■ EXERCISE DESCRIPTION ■
Your task is to copy each line of the records that includes the string "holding".

───── DATA ─────

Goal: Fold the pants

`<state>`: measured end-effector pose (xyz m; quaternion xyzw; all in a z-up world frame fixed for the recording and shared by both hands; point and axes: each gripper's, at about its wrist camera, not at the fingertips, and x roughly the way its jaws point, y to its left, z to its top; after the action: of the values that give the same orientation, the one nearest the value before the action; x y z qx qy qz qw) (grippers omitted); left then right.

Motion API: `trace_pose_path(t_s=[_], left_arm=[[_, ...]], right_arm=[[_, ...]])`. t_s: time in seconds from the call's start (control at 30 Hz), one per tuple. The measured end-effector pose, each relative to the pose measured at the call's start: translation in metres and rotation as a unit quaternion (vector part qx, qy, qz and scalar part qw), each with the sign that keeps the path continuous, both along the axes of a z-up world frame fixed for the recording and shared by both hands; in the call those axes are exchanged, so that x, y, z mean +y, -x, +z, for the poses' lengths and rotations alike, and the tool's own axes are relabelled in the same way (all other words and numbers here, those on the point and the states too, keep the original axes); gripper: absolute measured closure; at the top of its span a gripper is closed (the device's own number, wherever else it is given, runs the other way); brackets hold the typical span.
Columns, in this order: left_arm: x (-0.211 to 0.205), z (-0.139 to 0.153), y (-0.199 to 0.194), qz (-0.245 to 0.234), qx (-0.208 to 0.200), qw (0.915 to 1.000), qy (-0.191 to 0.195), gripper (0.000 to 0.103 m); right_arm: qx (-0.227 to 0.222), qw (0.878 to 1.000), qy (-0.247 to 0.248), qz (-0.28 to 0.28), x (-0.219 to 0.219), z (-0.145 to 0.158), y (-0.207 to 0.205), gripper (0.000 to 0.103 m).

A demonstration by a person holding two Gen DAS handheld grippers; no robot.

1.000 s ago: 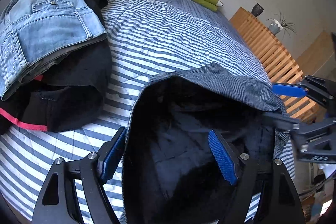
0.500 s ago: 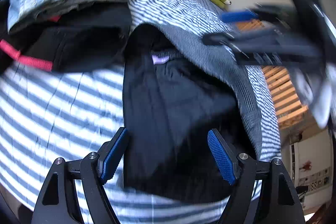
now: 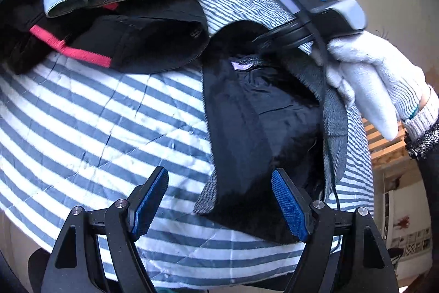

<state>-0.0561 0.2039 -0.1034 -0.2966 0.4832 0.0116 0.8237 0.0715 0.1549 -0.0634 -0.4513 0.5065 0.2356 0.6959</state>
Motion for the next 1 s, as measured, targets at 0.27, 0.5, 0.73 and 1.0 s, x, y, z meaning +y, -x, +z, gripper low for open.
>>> trace_pose_path(t_s=[0.27,0.5,0.73,1.0], left_arm=[[-0.013,0.012,0.002,-0.005,0.001,0.9994,-0.036,0.022],[-0.015,0.042,0.014,0.039,-0.014,0.9951,-0.090,0.021],[-0.043,0.052,-0.008,-0.019,0.020,0.9959,-0.087,0.017],[-0.056,0.039,-0.021,0.018,0.053,0.9968,-0.057,0.018]], right_arm=[[-0.067,0.964,-0.199,-0.163,-0.101,0.119,-0.032,0.098],[-0.110,0.934,-0.232,-0.247,-0.191,0.171,-0.034,0.098],[-0.109,0.919,-0.253,-0.281,-0.241,0.178,-0.031,0.098],[-0.103,0.912,-0.267,-0.295,-0.271,0.181,-0.021,0.098]])
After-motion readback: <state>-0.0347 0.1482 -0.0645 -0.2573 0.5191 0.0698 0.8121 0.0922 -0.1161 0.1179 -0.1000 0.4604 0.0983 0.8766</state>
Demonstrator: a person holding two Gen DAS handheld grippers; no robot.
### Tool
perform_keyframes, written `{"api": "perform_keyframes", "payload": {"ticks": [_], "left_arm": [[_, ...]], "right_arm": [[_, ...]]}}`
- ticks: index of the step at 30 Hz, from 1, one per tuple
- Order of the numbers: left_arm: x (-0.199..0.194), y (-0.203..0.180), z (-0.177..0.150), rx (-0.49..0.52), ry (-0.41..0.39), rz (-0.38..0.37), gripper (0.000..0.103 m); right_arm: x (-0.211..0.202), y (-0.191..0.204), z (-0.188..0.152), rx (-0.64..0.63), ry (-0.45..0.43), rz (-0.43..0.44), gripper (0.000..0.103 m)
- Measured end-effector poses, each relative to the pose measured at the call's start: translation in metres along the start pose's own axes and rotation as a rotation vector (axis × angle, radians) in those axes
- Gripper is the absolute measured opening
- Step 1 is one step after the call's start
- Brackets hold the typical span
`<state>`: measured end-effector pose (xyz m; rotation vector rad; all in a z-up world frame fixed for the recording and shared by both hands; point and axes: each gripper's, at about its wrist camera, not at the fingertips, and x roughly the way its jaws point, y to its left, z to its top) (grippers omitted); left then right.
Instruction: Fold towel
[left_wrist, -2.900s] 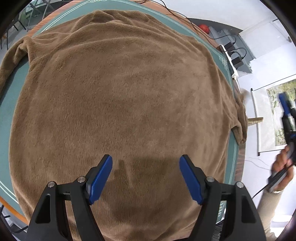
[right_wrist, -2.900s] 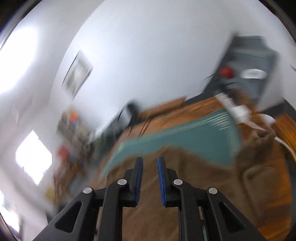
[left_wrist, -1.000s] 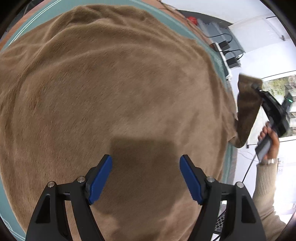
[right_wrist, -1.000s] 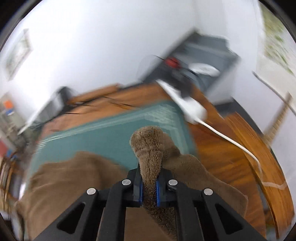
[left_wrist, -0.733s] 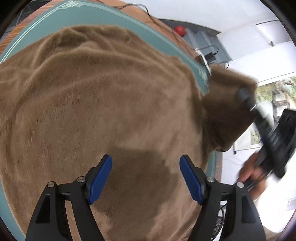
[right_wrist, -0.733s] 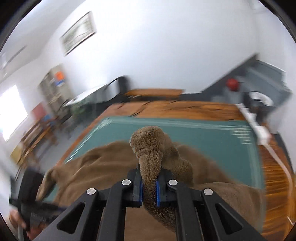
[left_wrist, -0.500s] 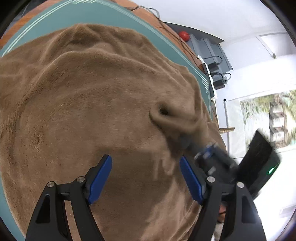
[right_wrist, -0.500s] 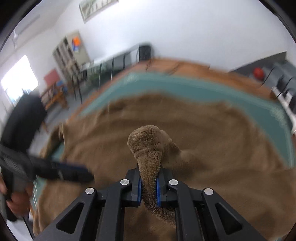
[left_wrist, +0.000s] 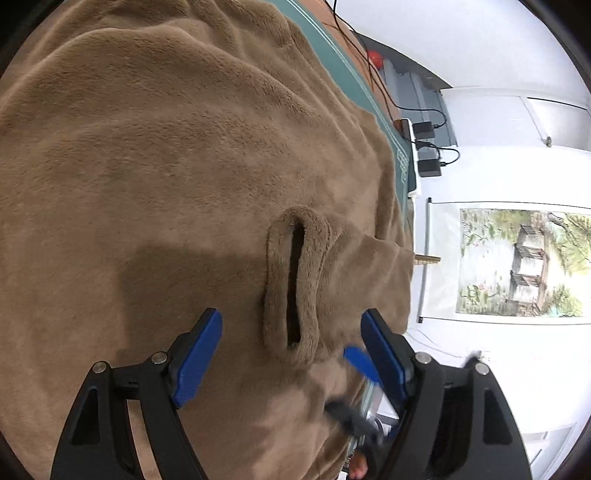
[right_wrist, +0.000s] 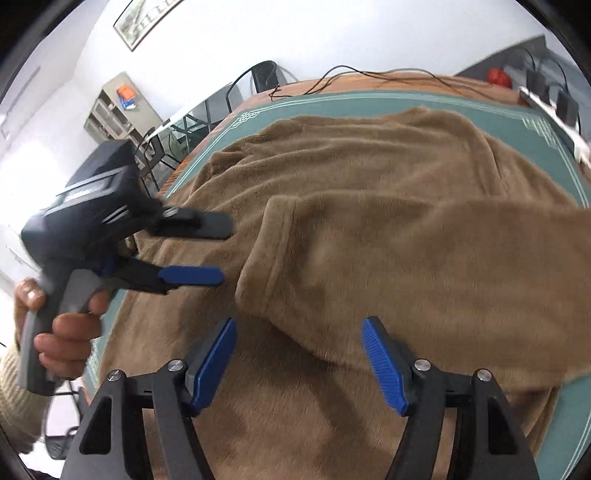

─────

■ TASK RESULT ■
A demonstration by a person holding two Gen DAS handheld grippers; no robot.
Demonstrator: a person holding two Gen DAS handheld grippers; no robot.

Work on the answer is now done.